▶ [Task description]
Could you repeat the whole listing below exactly, omitting any picture it holds?

▶ [Given information]
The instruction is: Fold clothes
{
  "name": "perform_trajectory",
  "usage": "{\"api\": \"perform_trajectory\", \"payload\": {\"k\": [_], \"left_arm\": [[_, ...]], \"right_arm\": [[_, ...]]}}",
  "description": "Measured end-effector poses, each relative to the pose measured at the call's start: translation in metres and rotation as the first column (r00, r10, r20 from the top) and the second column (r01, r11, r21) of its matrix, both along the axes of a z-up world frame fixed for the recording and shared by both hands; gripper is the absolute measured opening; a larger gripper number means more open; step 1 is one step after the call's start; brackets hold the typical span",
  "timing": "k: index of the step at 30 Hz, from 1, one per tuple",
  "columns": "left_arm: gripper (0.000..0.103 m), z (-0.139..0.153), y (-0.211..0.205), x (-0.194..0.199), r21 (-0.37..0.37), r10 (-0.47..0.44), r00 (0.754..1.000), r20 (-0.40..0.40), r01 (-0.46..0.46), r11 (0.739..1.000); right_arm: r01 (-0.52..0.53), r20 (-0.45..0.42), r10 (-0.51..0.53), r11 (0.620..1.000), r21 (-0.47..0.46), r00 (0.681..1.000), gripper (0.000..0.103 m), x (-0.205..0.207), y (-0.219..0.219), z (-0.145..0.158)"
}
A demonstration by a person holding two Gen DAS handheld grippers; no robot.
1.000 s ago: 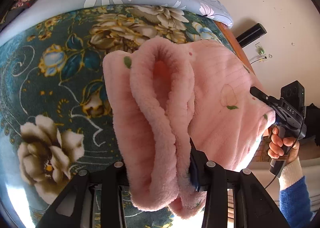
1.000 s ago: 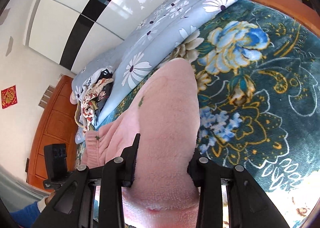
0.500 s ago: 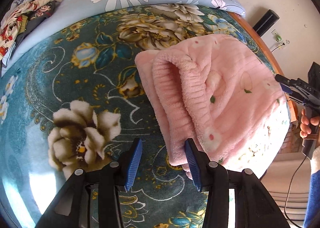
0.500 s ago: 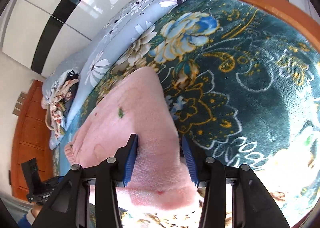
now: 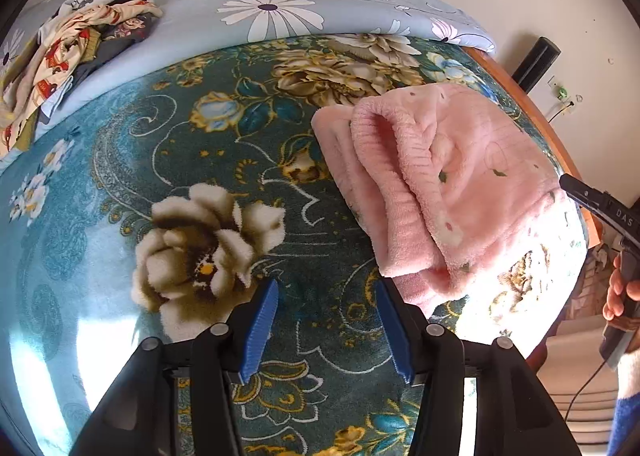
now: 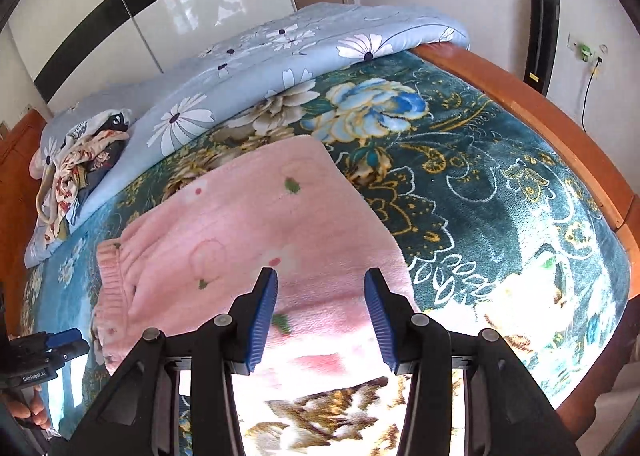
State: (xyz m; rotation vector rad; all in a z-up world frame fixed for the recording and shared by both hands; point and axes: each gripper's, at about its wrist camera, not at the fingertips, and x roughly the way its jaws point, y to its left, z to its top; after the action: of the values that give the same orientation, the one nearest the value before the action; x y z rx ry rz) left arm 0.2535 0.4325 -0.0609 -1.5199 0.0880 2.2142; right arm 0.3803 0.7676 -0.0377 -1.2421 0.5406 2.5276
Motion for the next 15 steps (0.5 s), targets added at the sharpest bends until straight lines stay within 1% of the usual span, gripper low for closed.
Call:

▶ [Expected output]
The instruction is: Fold clothes
{
  "name": "perform_trajectory",
  "usage": "{\"api\": \"perform_trajectory\", \"payload\": {\"k\": [_], \"left_arm\": [[_, ...]], \"right_arm\": [[_, ...]]}}",
  "description": "Measured end-effector poses, each relative to the pose measured at the call's start: translation in metres and rotation as the first column (r00, r10, r20 from the top) and the second column (r01, r11, r21) of its matrix, both along the axes of a z-up world frame fixed for the recording and shared by both hands; gripper is the absolute measured opening; a larger gripper number means more open; step 1 is one step after the call's start; brackets hold the typical span",
  "timing": "k: index of the step at 30 Hz, from 1, one per tuple",
  "columns": "left_arm: gripper (0.000..0.103 m), z (-0.139..0.153), y (-0.211..0.205), x (-0.194..0.199), r21 (-0.37..0.37), r10 (-0.47..0.44), r00 (0.754..1.000), r20 (-0.40..0.40), r01 (-0.46..0.46), r11 (0.739..1.000); right_arm: r01 (-0.52..0.53), r20 (-0.45..0.42), r10 (-0.51..0.53), r11 (0.620..1.000), r21 (-0.47..0.46), r00 (0.681..1.000), gripper (0.000..0.103 m), x (-0.205..0.207), y (-0.219..0.219), z (-0.145..0.158)"
}
A demonstration by a person holding two Gen DAS handheld grippers; no robot.
1.000 s ago: 
1.000 s ago: 
0.500 s ago: 
0.500 s ago: 
now: 
now: 
State: (xyz m; rotation vector rad; all in a z-up world frame fixed for the recording and shared by both hands; point and axes: each gripper's, at about its wrist camera, not at the fingertips, and x roughly the way its jaws point, y to its left, z to its top; after the action: of the values that give the same orientation, the one nearest the value before the action; x y z rx ry rz) left arm 0.2535 0.4325 -0.0609 -1.5199 0.0880 2.2142; right arm 0.3803 0.7676 -0.0377 -1.2421 0.5406 2.5276
Motion for the next 15 steps (0.5 s), targets added at the sharpest bends until straight lines stay within 1% of the usual span, gripper low for closed.
Call:

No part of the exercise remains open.